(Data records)
::::::

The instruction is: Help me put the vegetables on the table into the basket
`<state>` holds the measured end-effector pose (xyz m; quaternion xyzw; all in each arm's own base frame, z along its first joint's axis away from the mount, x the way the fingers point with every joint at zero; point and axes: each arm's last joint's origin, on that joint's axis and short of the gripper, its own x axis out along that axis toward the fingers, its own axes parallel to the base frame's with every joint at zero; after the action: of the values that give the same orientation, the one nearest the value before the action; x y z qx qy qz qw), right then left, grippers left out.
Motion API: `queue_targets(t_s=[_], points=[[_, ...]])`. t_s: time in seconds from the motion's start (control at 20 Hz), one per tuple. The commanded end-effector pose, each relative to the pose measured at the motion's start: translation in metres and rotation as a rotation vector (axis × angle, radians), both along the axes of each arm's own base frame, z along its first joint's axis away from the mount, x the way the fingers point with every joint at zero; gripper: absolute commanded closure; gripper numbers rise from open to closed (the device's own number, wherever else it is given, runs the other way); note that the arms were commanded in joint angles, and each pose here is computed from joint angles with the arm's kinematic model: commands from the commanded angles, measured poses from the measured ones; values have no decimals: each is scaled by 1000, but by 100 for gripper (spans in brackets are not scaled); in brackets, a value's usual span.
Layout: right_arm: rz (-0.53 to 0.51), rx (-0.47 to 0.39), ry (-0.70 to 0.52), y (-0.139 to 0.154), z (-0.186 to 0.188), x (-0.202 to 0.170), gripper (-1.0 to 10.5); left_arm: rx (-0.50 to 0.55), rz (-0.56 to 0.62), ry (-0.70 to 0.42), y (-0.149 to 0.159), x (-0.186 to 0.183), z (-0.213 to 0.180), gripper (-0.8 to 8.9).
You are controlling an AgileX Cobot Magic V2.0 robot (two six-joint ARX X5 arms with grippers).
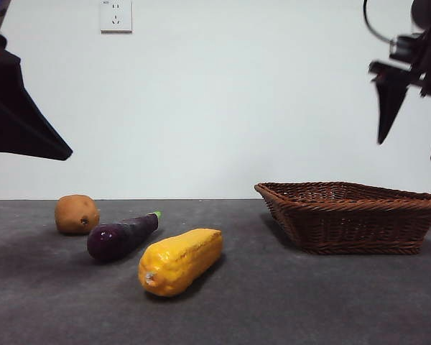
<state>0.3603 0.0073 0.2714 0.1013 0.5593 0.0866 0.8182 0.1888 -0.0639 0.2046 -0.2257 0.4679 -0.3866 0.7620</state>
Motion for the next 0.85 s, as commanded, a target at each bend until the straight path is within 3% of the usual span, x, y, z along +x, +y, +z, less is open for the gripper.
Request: queue_targets(t_s=[0.05, 0.5, 0.55, 0.8, 0.85], points=[[25, -14, 27, 0, -14, 16, 345, 3, -26, 5, -5, -2, 0, 817], [38, -18, 77, 0, -70, 61, 355, 41, -29, 2, -11, -4, -1, 814], [43, -20, 82, 0, -75, 62, 415, 41, -29, 2, -11, -4, -1, 814], [67, -21, 109, 0, -88, 65, 969, 40, -26, 6, -11, -4, -1, 814], [72, -15, 110, 0, -88, 65, 957, 41, -23, 8, -11, -4, -1, 814]])
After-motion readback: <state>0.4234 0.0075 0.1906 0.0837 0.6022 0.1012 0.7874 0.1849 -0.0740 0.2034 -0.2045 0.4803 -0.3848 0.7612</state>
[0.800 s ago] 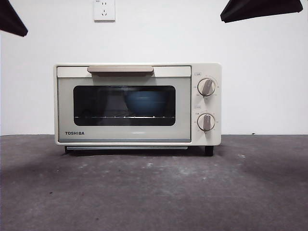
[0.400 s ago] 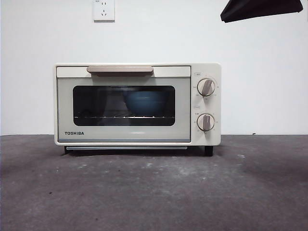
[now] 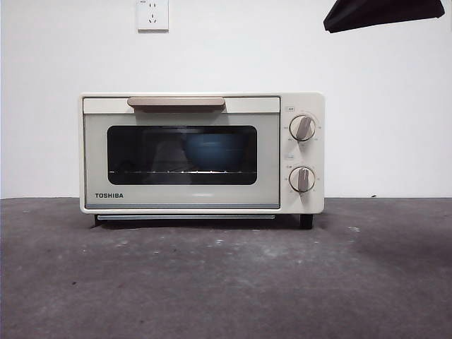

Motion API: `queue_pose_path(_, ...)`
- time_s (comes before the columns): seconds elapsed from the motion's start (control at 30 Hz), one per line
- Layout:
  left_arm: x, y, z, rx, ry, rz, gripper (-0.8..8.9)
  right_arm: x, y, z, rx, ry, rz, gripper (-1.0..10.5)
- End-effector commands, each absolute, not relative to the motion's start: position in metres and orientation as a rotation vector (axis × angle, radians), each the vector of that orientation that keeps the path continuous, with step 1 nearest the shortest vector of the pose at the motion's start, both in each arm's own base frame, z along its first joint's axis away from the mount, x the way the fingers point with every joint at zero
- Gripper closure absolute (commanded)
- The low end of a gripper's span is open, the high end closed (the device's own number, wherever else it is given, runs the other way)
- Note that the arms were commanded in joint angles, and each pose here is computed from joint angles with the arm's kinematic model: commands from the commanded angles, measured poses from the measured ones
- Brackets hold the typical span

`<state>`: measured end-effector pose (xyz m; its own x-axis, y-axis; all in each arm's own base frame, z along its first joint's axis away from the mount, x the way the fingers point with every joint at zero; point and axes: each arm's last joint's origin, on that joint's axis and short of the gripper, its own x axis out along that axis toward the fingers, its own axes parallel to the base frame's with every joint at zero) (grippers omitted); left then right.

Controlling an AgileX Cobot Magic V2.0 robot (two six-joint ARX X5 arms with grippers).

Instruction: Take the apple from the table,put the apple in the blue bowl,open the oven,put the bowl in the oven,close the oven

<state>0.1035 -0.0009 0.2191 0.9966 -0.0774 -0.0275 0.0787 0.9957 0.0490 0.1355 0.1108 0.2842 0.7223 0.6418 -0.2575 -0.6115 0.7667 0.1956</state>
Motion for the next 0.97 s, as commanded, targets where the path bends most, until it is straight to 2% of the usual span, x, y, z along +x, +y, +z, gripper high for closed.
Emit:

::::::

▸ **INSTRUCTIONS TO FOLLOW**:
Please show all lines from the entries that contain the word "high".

▸ **RESPONSE TO THE EXERCISE**:
- The low end of a gripper's span is open, the high end closed (the device's own number, wherever else it is given, runs the other way)
Motion for the next 0.97 s, as commanded, targets where the path bends most, until it is straight to 2% of the usual span, x, y, z along +x, +y, +z, gripper high for closed.

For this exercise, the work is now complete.